Отрок покачал головой:
— Нет, со слугою.
Князь недовольно покусал ус:
— Я имею в виду — не было ли с ним воинов?
— Нет, воинов не было… Впрочем… — Порубор замялся. — Может быть, я их просто не видел.
— И никаких следов? — Хаскульд недоверчиво воззрился на воеводу.
— Нет, князь, — покачал головой тот. — Кроме волчьих.
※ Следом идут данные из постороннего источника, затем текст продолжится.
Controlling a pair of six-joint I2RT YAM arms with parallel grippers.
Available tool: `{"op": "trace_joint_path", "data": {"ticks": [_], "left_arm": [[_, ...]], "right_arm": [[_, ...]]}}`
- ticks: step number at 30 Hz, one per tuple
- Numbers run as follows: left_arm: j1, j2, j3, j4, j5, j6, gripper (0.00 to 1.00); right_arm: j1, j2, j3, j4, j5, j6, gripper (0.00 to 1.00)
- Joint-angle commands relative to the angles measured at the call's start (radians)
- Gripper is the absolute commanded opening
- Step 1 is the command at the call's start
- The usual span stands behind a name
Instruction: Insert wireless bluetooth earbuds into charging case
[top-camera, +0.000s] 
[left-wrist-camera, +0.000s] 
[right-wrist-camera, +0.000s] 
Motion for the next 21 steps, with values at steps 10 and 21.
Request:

— Кроме волчьих… — задумчиво повторил князь и заходил кругами по горнице. — Эх, Дирмунд, Дирмунд, я верил тебе, как самому себе. Мы вместе начинали здесь великое дело и вместе ушли от Ютландца, и ты мог бы стать со временем истинным князем, заменив меня, если бы… Если бы не захотел полной власти. Хорошо, молодой Хельги-ярл вовремя предупредил меня об этом. Впрочем, я и так уж догадывался. Нет ничего хуже предательства… — с горечью промолвил конунг и посмотрел на Греттира: — Ты помнишь, как я сказал Дирмунду, что не хочу больше видеть его рядом? Как отпустил его на все четыре стороны, хотя многие советовали казнить, но… слишком многое он для меня сделал, чтобы быть неблагодарным, ведь это Дирмунд уговорил меня покинуть Рюрика, и Дирмунд же помогал управлять Киевом, помог и власть взять. Умен, ничего не скажешь. Если б он только знал, как не хватает сейчас его ума, его напористости и знаний! Клянусь Одином и Перуном, я простил бы его, если б он явился с повинной и честно покаялся, взглянув мне в глаза! Но вот так… возвратиться тайно, по-волчьи… — Покачав головой, Хаскульд перевел взгляд на воеводу: — Ты возьмешь с собой воинов, славный Греттир из Вика, разыщешь предателя и приведешь его ко мне, чего бы это ни стоило.